--- Exercise ---
The line containing "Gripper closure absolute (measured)" marks the end: quote every line from the start of the records below through it, word for word.
[Provided records — start]
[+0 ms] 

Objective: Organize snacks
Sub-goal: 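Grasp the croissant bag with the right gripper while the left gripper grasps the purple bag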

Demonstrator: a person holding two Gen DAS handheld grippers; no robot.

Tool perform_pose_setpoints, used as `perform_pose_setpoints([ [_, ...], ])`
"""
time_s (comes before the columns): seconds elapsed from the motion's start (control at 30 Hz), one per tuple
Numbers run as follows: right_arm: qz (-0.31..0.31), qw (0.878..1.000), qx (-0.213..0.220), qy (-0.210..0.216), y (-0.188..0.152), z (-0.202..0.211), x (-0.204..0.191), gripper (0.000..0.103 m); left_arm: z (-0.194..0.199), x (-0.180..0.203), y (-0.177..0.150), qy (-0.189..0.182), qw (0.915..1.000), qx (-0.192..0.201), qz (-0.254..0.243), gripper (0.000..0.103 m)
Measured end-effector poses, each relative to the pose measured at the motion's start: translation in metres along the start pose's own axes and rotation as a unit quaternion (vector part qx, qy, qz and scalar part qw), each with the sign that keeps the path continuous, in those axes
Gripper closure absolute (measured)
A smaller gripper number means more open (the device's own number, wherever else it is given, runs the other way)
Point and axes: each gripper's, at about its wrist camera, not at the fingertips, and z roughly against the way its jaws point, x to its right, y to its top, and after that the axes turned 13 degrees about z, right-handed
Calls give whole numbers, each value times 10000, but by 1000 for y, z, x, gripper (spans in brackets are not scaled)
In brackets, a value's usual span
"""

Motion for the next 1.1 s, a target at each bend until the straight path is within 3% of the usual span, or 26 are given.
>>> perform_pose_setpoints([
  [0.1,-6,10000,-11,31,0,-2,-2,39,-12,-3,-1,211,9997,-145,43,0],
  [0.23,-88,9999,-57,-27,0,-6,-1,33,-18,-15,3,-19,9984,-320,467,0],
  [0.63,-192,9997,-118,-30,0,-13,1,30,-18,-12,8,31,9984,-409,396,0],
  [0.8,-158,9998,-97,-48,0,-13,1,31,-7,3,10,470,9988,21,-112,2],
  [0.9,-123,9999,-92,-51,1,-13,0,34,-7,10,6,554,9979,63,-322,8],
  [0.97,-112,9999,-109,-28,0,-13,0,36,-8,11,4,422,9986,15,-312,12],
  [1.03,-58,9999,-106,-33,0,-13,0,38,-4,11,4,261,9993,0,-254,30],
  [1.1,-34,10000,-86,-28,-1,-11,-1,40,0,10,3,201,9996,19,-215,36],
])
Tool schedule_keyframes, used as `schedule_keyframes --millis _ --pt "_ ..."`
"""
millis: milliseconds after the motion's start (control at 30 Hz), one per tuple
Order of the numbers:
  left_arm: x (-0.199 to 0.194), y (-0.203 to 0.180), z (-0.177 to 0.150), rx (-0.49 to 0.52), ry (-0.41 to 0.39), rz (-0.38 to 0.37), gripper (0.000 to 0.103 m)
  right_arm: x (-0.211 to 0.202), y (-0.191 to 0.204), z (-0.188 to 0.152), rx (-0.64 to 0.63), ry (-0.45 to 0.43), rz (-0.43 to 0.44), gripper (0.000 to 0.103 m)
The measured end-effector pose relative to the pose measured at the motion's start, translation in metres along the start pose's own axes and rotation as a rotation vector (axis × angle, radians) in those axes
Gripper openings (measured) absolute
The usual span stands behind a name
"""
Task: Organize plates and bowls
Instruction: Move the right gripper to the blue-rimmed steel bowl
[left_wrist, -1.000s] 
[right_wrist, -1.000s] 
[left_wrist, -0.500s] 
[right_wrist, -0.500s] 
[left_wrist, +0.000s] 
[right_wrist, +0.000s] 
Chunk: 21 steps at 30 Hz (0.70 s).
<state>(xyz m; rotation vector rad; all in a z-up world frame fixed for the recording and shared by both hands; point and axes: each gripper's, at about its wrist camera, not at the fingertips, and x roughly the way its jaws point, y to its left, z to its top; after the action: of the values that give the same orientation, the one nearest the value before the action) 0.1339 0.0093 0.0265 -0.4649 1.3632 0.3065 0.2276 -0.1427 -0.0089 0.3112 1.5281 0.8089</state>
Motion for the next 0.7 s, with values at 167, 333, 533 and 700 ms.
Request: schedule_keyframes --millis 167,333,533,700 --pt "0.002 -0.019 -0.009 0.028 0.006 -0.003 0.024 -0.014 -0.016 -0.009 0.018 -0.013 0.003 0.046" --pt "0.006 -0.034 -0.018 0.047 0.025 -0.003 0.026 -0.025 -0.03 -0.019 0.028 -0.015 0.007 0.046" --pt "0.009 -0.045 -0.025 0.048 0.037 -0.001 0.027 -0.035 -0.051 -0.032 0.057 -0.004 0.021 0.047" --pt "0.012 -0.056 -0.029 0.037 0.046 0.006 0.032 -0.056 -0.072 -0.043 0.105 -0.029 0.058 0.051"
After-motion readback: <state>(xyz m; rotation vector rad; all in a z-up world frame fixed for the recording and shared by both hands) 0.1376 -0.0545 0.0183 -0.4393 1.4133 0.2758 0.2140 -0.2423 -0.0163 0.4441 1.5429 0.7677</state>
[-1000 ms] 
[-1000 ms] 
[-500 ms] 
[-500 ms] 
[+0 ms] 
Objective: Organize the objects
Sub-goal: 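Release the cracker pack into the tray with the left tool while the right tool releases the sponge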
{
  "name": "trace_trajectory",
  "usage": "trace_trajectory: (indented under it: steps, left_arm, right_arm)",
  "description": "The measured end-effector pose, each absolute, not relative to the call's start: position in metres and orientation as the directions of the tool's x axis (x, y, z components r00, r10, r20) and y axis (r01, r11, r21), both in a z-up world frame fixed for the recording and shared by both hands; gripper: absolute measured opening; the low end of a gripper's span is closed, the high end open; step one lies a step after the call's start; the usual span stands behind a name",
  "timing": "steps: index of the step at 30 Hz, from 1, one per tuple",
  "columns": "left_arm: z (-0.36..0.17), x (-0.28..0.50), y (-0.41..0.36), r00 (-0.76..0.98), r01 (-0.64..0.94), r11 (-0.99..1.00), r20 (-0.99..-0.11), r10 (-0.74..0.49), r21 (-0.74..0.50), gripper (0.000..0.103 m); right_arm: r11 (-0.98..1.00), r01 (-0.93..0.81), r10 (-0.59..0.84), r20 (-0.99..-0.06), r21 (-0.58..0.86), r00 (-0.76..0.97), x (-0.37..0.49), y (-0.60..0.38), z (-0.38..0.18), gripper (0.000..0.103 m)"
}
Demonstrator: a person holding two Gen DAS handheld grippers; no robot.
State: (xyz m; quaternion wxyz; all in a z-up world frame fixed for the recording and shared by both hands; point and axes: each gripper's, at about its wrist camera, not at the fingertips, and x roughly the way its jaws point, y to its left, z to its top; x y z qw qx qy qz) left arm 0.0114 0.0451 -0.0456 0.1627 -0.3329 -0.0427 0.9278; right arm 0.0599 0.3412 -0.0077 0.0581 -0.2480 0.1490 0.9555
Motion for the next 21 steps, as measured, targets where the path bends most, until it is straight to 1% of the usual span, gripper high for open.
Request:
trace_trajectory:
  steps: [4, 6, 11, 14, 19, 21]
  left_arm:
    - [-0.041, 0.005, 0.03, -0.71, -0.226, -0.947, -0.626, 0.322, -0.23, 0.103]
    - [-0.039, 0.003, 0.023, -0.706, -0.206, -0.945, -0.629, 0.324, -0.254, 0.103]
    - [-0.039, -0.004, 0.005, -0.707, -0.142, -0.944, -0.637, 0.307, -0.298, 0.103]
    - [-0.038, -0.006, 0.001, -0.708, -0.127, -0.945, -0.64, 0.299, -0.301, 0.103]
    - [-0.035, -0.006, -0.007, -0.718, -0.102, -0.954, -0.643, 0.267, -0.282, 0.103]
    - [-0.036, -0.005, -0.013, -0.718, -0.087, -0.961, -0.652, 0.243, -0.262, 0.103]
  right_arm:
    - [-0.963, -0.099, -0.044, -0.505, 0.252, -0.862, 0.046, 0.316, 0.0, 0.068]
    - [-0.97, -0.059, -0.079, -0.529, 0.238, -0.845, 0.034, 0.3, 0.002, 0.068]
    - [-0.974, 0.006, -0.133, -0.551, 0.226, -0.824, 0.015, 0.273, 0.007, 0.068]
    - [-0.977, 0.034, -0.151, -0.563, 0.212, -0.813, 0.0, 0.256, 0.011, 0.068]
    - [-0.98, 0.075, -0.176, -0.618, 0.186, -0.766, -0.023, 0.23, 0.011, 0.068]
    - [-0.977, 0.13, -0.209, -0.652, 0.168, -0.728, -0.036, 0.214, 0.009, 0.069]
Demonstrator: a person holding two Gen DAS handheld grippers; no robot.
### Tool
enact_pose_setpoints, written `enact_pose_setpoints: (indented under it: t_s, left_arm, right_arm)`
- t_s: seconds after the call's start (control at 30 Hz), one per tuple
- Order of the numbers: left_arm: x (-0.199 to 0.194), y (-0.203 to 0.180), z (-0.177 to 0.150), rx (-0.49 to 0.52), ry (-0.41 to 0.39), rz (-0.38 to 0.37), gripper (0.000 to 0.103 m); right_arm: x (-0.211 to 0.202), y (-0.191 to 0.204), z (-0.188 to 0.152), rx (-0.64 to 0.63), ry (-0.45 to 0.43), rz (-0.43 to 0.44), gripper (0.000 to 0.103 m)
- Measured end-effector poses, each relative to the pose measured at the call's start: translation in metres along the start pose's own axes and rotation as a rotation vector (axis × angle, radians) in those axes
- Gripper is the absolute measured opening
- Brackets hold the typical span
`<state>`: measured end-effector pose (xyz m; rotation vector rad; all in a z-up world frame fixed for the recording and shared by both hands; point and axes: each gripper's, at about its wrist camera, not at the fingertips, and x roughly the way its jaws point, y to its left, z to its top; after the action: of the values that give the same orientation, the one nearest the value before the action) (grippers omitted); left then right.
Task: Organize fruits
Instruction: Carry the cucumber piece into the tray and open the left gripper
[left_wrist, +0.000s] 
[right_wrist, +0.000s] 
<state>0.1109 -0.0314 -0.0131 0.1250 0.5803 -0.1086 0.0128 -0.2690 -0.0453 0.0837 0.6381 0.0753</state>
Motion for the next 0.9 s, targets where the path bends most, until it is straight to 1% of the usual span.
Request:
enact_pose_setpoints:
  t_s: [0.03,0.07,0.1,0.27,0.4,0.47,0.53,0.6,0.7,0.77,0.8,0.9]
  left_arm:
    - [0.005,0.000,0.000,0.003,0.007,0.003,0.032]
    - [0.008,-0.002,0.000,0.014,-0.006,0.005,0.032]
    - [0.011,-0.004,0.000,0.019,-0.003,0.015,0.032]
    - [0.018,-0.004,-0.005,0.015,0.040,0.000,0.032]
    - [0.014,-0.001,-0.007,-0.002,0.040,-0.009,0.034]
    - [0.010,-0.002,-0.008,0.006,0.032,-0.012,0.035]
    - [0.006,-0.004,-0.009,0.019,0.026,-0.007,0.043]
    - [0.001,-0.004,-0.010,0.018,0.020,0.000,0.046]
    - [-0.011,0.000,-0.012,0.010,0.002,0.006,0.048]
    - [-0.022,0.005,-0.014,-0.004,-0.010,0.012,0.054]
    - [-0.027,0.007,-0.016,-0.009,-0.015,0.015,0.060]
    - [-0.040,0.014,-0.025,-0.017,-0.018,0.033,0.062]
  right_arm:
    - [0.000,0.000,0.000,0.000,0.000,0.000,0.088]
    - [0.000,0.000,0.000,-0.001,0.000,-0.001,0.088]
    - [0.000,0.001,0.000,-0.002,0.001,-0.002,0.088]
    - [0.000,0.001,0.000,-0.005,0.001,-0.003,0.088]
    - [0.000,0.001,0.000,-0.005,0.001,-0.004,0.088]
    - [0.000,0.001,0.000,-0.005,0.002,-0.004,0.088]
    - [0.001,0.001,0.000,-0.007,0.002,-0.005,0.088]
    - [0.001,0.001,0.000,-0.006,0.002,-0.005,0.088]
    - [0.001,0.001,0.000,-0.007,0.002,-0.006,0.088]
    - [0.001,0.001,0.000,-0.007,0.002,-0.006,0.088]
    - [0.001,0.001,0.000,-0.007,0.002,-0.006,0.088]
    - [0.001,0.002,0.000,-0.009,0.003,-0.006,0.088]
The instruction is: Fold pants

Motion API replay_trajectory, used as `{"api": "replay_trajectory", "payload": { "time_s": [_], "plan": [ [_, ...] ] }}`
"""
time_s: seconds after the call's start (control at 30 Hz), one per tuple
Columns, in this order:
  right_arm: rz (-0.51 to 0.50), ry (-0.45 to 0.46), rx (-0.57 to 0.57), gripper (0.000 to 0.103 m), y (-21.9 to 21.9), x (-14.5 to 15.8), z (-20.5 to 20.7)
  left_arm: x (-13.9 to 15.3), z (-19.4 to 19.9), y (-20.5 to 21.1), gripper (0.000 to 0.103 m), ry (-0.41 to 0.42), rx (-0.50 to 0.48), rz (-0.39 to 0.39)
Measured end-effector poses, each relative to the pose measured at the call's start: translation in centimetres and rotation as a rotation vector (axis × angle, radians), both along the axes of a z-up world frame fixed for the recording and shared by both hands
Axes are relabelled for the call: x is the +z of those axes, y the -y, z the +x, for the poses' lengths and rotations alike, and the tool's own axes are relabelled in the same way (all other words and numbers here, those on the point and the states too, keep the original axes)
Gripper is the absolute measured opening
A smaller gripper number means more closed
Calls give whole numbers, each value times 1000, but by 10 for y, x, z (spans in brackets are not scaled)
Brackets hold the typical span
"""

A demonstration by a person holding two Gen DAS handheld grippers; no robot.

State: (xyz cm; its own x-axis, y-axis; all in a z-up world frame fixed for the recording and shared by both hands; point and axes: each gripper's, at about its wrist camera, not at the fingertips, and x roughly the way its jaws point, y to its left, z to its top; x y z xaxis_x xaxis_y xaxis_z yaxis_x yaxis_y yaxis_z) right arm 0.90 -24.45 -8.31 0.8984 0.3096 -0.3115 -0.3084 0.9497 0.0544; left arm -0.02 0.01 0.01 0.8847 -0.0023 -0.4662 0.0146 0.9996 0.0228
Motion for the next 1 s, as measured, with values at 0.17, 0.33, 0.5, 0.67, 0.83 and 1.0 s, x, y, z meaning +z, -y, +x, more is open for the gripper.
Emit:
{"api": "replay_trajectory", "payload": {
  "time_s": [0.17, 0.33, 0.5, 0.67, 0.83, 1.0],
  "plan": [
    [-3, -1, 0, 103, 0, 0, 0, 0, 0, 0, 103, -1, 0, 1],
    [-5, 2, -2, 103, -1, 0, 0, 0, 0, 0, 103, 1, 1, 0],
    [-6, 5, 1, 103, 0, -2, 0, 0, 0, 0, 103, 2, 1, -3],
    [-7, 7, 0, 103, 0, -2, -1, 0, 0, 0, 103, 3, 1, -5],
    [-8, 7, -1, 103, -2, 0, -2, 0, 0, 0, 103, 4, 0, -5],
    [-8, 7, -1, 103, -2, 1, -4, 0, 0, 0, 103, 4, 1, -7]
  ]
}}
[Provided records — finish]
--- Task output ---
[+0 ms] 

Objective: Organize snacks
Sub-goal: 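Grasp the croissant bag with the right gripper while the left gripper grasps the purple bag
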
Demonstrator: a person holding two Gen DAS handheld grippers; no robot.

Tool perform_pose_setpoints, used as `perform_pose_setpoints([ [_, ...], ])`
"""
time_s (comes before the columns): seconds elapsed from the motion's start (control at 30 Hz), one per tuple
Numbers run as follows: right_arm: qz (-0.31..0.31), qw (0.878..1.000), qx (-0.213..0.220), qy (-0.210..0.216), y (-0.188..0.152), z (-0.202..0.211), x (-0.204..0.191), gripper (0.000..0.103 m); left_arm: z (-0.194..0.199), x (-0.180..0.203), y (-0.177..0.150), qy (-0.189..0.182), qw (0.915..1.000), qx (-0.192..0.201), qz (-0.254..0.243), gripper (0.000..0.103 m)
Measured end-effector poses, each relative to the pose measured at the motion's start: translation in metres along the start pose's own axes and rotation as a unit quaternion (vector part qx, qy, qz and scalar part qw), each with the sign that keeps the path continuous, in those axes
Gripper closure absolute (measured)

What the exercise asked for is complete.